これに対し、(B)成分を含まない比較例1、及び25℃における動粘度が200mm2/s未満の液状潤滑剤を用いた比較例2の樹脂成形体は、いずれも動摩擦係数が0.200を超えており摺動性が不十分であった。比較例3の樹脂組成物は直径1mm以上の凝集物が多く、粉体流動性が低いため、押出成形ができなかった。また、樹脂組成物中の(B)成分の含有量が10質量%を超える比較例4では、直径1mm以上の凝集物が多い上、得られる樹脂成形体の機械的強度が低下した。
Claims (8)
- 超高分子量ポリエチレン(A)、及び液状潤滑剤(B)を含む樹脂組成物からなる樹脂成形体であって、該樹脂組成物の総量を100質量%とした時の該(B)成分の含有量が0.1〜10質量%であり、該(B)成分の温度25℃における動粘度が200mm2/s〜5万mm2/sであり、該樹脂組成物はフッ素樹脂を含有せず、かつ、該樹脂成形体中に存在する直径1mm以上の凝集物の量が0.01体積%未満である樹脂成形体。
- 前記樹脂組成物がさらに無機フィラー(C)を含有する請求項1に記載の樹脂成形体。
- 前記(C)成分がタルク、メソポーラスシリカ、及びゼオライトからなる群から選ばれる1種以上である請求項2に記載の樹脂成形体。
- 前記樹脂組成物がさらに前記(A)成分以外の樹脂成分(D)として高密度ポリエチレンを含有する請求項1〜3のいずれかに記載の樹脂成形体。
- 前記樹脂組成物の総量を100質量%とした時の前記(A)成分の含有量が60〜99.9質量%である請求項1〜4のいずれか1項に記載の樹脂成形体。
- 前記樹脂成形体が前記樹脂組成物を圧縮成形又は押出成形した成形体である請求項1〜5のいずれか1項に記載の樹脂成形体。

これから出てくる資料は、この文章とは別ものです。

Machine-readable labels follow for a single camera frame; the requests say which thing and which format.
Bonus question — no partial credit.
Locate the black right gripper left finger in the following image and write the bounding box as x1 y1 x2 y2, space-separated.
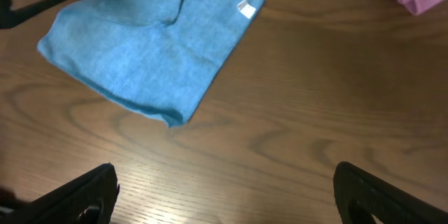
1 163 120 224

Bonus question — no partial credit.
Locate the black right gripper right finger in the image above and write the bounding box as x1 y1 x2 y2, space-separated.
333 162 447 224

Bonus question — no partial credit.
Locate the blue microfiber cloth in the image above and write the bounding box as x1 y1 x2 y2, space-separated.
38 0 265 127

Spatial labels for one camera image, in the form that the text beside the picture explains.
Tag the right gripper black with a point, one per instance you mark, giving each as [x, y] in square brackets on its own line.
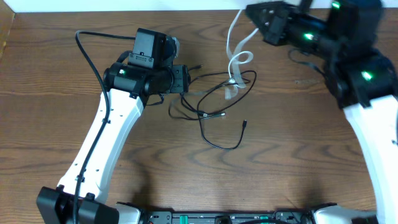
[283, 18]

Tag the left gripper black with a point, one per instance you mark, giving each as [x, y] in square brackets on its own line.
[180, 78]

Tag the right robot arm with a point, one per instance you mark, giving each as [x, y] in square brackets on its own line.
[362, 80]

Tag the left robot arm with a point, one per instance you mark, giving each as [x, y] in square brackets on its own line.
[81, 194]

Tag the cardboard panel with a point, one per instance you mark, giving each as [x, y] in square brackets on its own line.
[6, 20]

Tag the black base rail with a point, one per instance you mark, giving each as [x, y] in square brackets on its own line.
[170, 217]

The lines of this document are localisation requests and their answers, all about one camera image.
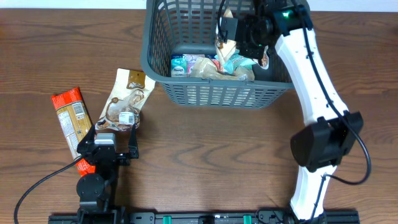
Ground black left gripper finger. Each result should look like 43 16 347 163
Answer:
76 125 96 154
128 124 139 159

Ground light blue snack bar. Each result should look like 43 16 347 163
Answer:
222 50 256 75

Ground beige pouch white contents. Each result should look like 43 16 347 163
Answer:
216 7 269 70

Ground beige dried mushroom pouch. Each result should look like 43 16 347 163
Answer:
95 68 155 131

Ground Kleenex tissue multipack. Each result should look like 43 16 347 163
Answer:
170 54 220 78

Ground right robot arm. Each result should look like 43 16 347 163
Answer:
224 1 363 223

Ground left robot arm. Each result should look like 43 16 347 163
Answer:
76 124 139 224

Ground orange spaghetti package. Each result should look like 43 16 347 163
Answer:
51 87 92 161

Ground grey plastic lattice basket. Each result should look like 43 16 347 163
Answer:
141 0 293 108

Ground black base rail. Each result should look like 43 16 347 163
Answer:
48 210 361 224

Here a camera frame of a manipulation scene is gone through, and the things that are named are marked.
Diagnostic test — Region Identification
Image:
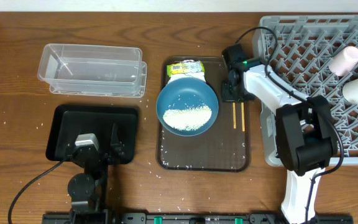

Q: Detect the grey dishwasher rack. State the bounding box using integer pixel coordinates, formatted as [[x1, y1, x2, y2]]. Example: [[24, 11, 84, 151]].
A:
[[252, 14, 358, 167]]

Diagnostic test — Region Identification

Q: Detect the crumpled white paper napkin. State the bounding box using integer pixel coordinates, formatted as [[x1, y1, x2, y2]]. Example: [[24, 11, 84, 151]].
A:
[[168, 72, 206, 83]]

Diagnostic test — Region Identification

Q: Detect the black plastic tray bin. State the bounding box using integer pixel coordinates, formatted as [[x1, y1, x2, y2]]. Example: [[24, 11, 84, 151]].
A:
[[45, 105, 138, 164]]

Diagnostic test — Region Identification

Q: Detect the dark blue plate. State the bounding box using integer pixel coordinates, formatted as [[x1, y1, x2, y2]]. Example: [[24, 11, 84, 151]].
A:
[[156, 78, 219, 136]]

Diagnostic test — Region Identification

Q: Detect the clear plastic bin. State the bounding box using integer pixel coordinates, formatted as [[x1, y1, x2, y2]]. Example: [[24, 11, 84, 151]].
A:
[[37, 44, 147, 98]]

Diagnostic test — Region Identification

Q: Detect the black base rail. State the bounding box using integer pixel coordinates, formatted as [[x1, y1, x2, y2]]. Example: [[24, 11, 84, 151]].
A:
[[41, 211, 354, 224]]

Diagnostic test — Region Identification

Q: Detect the yellow green snack wrapper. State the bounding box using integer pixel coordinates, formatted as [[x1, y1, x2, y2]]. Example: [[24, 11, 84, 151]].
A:
[[167, 60, 205, 77]]

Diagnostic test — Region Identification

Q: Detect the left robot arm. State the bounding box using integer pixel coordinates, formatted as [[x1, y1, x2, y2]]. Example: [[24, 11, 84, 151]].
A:
[[67, 124, 123, 224]]

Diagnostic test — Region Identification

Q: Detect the dark brown serving tray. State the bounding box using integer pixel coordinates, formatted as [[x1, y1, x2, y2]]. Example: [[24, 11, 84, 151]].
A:
[[157, 56, 250, 172]]

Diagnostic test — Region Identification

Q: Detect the pink cup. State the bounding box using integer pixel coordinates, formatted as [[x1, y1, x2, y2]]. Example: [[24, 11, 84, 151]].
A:
[[328, 46, 358, 77]]

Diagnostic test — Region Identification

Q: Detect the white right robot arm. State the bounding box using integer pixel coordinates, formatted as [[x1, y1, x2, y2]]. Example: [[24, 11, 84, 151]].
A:
[[222, 44, 339, 223]]

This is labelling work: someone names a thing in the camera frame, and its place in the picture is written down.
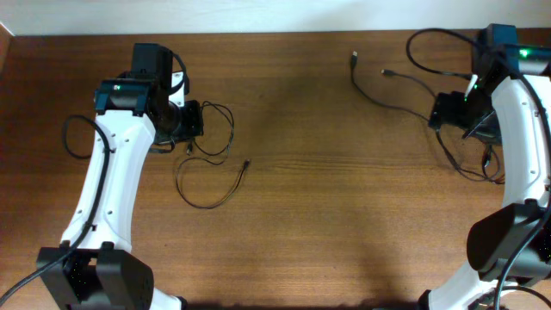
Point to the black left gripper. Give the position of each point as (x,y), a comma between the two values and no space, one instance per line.
(195,129)

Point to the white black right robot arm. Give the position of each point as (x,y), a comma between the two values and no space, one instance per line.
(507,103)

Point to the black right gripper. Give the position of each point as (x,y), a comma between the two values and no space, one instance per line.
(442,113)

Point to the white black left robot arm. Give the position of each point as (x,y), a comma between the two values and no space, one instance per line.
(141,111)

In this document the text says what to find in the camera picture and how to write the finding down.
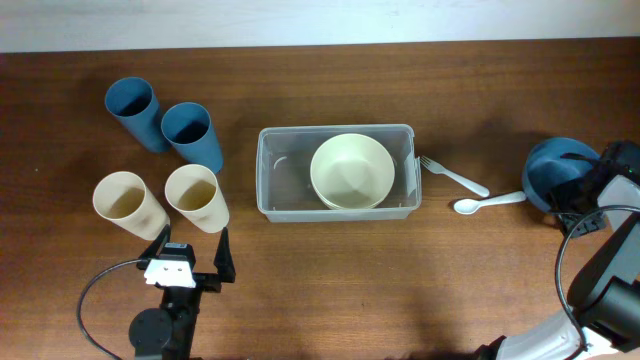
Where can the white plastic fork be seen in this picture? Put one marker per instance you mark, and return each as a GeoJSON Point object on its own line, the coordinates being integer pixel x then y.
{"type": "Point", "coordinates": [436, 168]}

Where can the blue cup right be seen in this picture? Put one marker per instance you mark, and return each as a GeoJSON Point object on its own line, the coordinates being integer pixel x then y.
{"type": "Point", "coordinates": [189, 129]}

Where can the cream cup right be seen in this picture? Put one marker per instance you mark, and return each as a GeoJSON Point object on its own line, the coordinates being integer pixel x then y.
{"type": "Point", "coordinates": [194, 191]}

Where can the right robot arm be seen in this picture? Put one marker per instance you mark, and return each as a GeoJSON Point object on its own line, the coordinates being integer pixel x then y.
{"type": "Point", "coordinates": [600, 308]}

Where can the clear plastic container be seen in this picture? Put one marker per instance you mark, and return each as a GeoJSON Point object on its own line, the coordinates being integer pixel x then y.
{"type": "Point", "coordinates": [284, 191]}

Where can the blue bowl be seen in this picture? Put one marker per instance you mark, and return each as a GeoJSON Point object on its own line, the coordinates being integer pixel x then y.
{"type": "Point", "coordinates": [545, 168]}

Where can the white plastic spoon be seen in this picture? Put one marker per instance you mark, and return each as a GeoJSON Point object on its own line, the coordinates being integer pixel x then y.
{"type": "Point", "coordinates": [470, 206]}

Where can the blue cup rear left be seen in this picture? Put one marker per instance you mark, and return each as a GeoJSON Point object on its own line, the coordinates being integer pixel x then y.
{"type": "Point", "coordinates": [133, 103]}

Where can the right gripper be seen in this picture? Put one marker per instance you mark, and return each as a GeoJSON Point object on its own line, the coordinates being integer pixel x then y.
{"type": "Point", "coordinates": [555, 195]}

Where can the blue cup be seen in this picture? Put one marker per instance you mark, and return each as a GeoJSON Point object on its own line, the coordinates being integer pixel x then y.
{"type": "Point", "coordinates": [133, 103]}
{"type": "Point", "coordinates": [189, 129]}

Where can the cream cup left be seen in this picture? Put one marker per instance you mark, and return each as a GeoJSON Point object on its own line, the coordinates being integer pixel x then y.
{"type": "Point", "coordinates": [124, 199]}

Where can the cream bowl front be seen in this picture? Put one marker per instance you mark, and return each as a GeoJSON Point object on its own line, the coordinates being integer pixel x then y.
{"type": "Point", "coordinates": [351, 161]}

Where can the cream bowl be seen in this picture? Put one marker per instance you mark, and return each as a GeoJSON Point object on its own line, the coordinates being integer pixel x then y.
{"type": "Point", "coordinates": [351, 161]}
{"type": "Point", "coordinates": [353, 199]}

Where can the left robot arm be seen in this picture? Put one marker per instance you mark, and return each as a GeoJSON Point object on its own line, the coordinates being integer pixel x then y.
{"type": "Point", "coordinates": [167, 331]}

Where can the cream cup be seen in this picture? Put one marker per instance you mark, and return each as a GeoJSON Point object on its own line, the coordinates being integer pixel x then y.
{"type": "Point", "coordinates": [124, 199]}
{"type": "Point", "coordinates": [194, 191]}

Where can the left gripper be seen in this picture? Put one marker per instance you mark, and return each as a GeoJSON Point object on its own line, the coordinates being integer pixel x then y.
{"type": "Point", "coordinates": [222, 260]}

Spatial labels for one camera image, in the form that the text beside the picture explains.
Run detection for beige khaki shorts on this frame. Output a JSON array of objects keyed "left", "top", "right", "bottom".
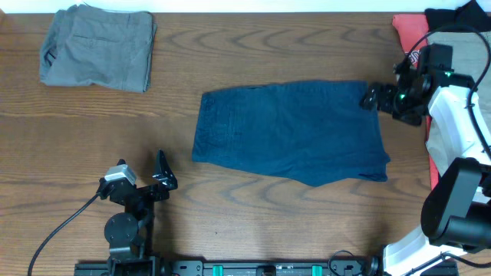
[{"left": 425, "top": 31, "right": 491, "bottom": 177}]

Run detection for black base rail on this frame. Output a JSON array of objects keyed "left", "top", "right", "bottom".
[{"left": 74, "top": 260, "right": 460, "bottom": 276}]

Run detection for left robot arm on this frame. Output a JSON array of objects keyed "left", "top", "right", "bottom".
[{"left": 97, "top": 149, "right": 178, "bottom": 275}]

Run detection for black garment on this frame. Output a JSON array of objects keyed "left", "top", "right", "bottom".
[{"left": 424, "top": 0, "right": 490, "bottom": 32}]

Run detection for dark blue shorts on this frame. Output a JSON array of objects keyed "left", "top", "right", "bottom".
[{"left": 192, "top": 80, "right": 390, "bottom": 186}]

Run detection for red printed t-shirt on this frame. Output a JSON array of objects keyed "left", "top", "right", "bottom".
[{"left": 392, "top": 14, "right": 439, "bottom": 190}]

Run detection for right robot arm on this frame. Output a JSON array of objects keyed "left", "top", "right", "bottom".
[{"left": 360, "top": 44, "right": 490, "bottom": 275}]

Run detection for folded grey shorts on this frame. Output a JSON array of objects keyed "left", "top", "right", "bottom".
[{"left": 39, "top": 5, "right": 157, "bottom": 93}]

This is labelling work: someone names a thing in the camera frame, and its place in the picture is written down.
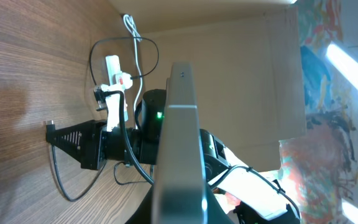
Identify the white USB charger plug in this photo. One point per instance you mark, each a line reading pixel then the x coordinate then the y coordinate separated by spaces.
pixel 123 81

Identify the ceiling light strip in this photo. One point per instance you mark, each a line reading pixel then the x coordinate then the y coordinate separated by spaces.
pixel 343 62

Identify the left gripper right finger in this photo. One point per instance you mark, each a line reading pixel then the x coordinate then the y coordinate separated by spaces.
pixel 215 213

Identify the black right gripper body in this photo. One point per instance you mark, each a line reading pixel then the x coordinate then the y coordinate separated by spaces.
pixel 98 145

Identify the colourful painted wall poster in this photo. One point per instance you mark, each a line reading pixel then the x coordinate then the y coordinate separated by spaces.
pixel 319 168

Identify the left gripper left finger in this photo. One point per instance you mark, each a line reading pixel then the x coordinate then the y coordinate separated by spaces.
pixel 143 214

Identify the white power strip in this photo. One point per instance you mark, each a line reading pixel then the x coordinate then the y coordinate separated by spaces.
pixel 113 68

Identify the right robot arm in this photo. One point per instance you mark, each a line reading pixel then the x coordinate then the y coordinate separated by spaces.
pixel 144 143

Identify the teal screen Samsung smartphone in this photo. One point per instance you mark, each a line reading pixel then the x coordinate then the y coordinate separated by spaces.
pixel 179 194

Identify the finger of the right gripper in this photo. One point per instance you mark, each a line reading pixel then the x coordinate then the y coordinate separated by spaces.
pixel 69 139

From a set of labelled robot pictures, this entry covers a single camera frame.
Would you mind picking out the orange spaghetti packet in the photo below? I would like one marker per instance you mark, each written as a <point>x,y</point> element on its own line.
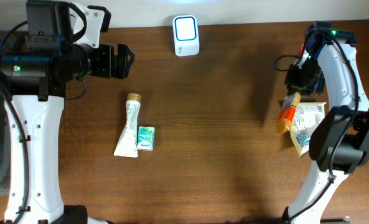
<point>288,107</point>

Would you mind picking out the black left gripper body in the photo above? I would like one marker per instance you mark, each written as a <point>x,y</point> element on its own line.
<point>100,61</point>

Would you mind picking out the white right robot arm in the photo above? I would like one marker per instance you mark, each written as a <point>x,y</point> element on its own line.
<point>340,143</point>

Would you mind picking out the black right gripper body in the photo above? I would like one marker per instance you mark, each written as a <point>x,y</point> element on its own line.
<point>302,79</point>

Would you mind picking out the white barcode scanner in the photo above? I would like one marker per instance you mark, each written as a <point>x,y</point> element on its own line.
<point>186,35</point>

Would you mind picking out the cream snack bag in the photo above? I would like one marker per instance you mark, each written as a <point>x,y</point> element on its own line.
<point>307,117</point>

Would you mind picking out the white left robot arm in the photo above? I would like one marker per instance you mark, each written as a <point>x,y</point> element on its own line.
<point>61,44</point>

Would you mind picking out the green tissue packet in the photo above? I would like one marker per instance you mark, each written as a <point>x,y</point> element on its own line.
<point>146,138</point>

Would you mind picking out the white tube with gold cap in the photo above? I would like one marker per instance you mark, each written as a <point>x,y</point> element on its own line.
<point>127,142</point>

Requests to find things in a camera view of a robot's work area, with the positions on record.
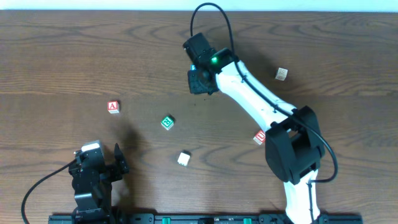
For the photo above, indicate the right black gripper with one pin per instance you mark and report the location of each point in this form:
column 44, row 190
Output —
column 195, row 84

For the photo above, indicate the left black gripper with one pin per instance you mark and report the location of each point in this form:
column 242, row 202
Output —
column 112, row 173

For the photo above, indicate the red letter A block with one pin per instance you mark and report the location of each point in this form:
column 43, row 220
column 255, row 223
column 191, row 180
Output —
column 113, row 107

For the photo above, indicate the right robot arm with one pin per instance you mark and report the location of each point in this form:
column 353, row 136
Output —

- 前記樹脂成形体が前記樹脂組成物をラム押出成形した成形体である請求項6に記載の樹脂成形体。
- 請求項1〜7のいずれか1項に記載の樹脂成形体の製造方法であって、前記(A)成分及び前記(B)成分を含む粉体混合物である樹脂組成物を調製し、次いで、該樹脂組成物を圧縮成形又は押出成形する工程を有する樹脂成形体の製造方法。